July 19, 2008

As per Resolution No. 52/23 (November 27, 1997) of the United Nations General Assembly, there is a prevailing policy on Multilingualism recalling the earlier Resolution No. 50/11 (November 2, 1995). It requests the Secretary General to submit during the 54th session a comprehensive report on the implementation of Resolution No 50/11. And likewise, it also includes Multilingualism as part of the General Assembly’s agenda for the session.

The implementation of UN’s Multilingualism policy is still binding up to now. This can be observed during its Plenary Sessions and General Assemblies wherein delegates are encouraged to express themselves using their native tongue. Clearly, this policy shows that the UN sees cultural and linguistic diversity not as a threat to diplomacy and understanding, but rather as human rights that must be respected in order for nations to bridge themselves towards spiritual unity as members of the human race.

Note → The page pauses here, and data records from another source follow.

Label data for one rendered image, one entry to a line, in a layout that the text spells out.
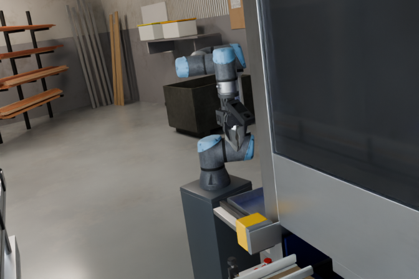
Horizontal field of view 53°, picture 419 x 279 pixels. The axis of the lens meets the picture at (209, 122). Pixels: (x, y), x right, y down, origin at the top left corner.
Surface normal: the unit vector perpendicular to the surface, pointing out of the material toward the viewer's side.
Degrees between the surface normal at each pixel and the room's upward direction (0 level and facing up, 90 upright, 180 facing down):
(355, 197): 90
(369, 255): 90
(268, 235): 90
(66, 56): 90
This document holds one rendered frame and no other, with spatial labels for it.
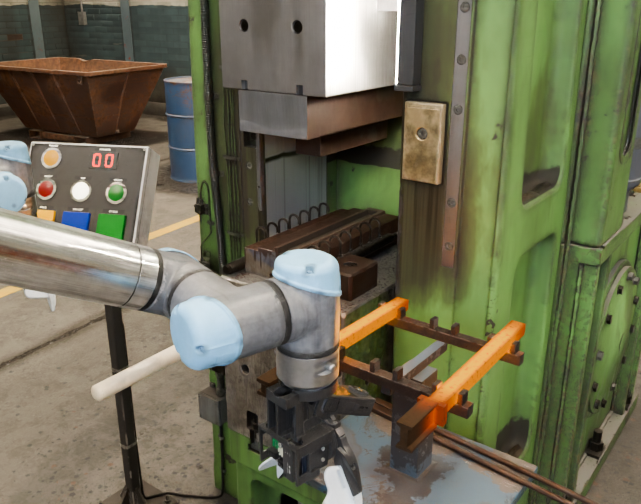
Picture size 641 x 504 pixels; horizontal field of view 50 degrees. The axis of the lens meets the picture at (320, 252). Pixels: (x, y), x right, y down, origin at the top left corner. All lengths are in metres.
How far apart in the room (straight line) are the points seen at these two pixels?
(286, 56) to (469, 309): 0.69
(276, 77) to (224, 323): 0.93
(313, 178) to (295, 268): 1.27
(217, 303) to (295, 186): 1.25
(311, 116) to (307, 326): 0.83
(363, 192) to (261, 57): 0.64
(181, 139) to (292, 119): 4.77
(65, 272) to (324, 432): 0.35
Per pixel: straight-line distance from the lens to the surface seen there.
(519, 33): 1.44
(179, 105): 6.23
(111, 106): 8.14
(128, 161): 1.87
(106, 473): 2.64
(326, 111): 1.57
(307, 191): 1.99
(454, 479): 1.40
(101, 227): 1.85
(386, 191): 2.01
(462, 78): 1.47
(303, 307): 0.75
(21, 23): 10.95
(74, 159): 1.95
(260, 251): 1.69
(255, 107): 1.61
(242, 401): 1.85
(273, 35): 1.55
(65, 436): 2.88
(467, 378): 1.17
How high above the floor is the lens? 1.56
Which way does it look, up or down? 20 degrees down
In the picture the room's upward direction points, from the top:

This also avoids the prevalence of a dominant language or culture base which more often than not, leads to hegemony and cultural oppression which in turn leads to misunderstanding. Besides, a good number of languages die everyday in the name of linguistic uniformity. There is then a need to reverse this phenomenon.

Even if language is said to be arbitrary, the legislature is still a powerful state apparatus that could greatly influence and spell either the death or survival of the various languages. The UN seems to be on the right track in this regard just by crafting Multilingualism as a policy. In fact, UNESCO declared this year to be the International Year of Languages with the slogan: “Languages Matter!”

Although UNESCO cannot fund all of the pro-linguistic diversity projects being implemented around the globe, it encourages local initiatives. It also has a listing of some of the most important cultural and linguistic enterprises. The list includes Dalityapi Unpoemed’s Makata, a multilingual poetry site; and this blogger’s ‘Pagsasatubuanan Modernistang Poetikang Bikolnon’, a work on Bikolnon poetics written in the Bikol-Naga language.

It is a ray of hope to see Philippine based projects making it in UNESCO’s IYL list. It is a known fact that the country’s Constitution deems the other Philippine languages as mere auxiliaries to English and Tagalog/Filipino. And the prevailing policy on language in the academe is that of “Bilingualism” and not “Multilingualism”. Even with the CHED Memorandum Order No. 44 there is yet a dearth of regional literature in classroom and campus discourses. The way to go it seems is by local and individual/group initiatives from the private sector.

The Dalityapi Unpoemed has sponsored poetry readings in Manila campuses and continues to accept poetry contributions written in the various Philippine languages. While this blogger’s work on Bikolnon poetics, as it is written in a regional language, hopes to fill the scarcity of materials written in the Bikol-Naga language. Not to mention the need for more works under the genre of literary criticism to provide critical perspectives with regard Bikolnon literary aesthetics.



  1. Jerome said

    Hi. My name is Jerome Herrera. I have a forum called Penster Online. It is a forum where Filipino writers can improve their writing skills and talk
    to each other. The main goal of the forum is to find the writer in every Filipino. I was wondering if you are interested in exchanging links. Penster Online
    can be found at If you are interested, please email me at with the title of your blog/website and the
    address. Thanks and God bless.

  2. hagbayon said


    It’s great that Penster is back. And yes I am interested in exchanging links, in fact I just have to update my Penster link in this blog site. My blogs are: and

    Thank you!


  3. Try mo baya an Nuffnang.

  4. Welcome to Archipelago Music, a blog that will serve to promote new
    Philippine music (OPM) from the regions. It attempts to empower
    regional music, especially those sung in the various regional
    languages of the archipelago like Ilokano, Bikol, Kapampangan,
    Waray-Waray, Meranaw, etc., amidst the dominance of Tagalog and Pinoy
    English songs and music videos in the world of OPM.

    This is one of the advocacy projects of Kalalangan Kamaru, a
    multidisciplinary team of Kapampangan youth seeking to develop and
    propagate Kapampangan pride, culture, and language to the Kapampangan
    youth. This time, it extends its ideologies to the other
    ethnolinguistic groups to empower the regions more and make the
    Philippines a truly multicultural yet unified nation.

    visit http[colon]//archipelago-music.blogspot[dot]com

  5. hagbayon said

    Thanks Jason, I will visit your blog. More power!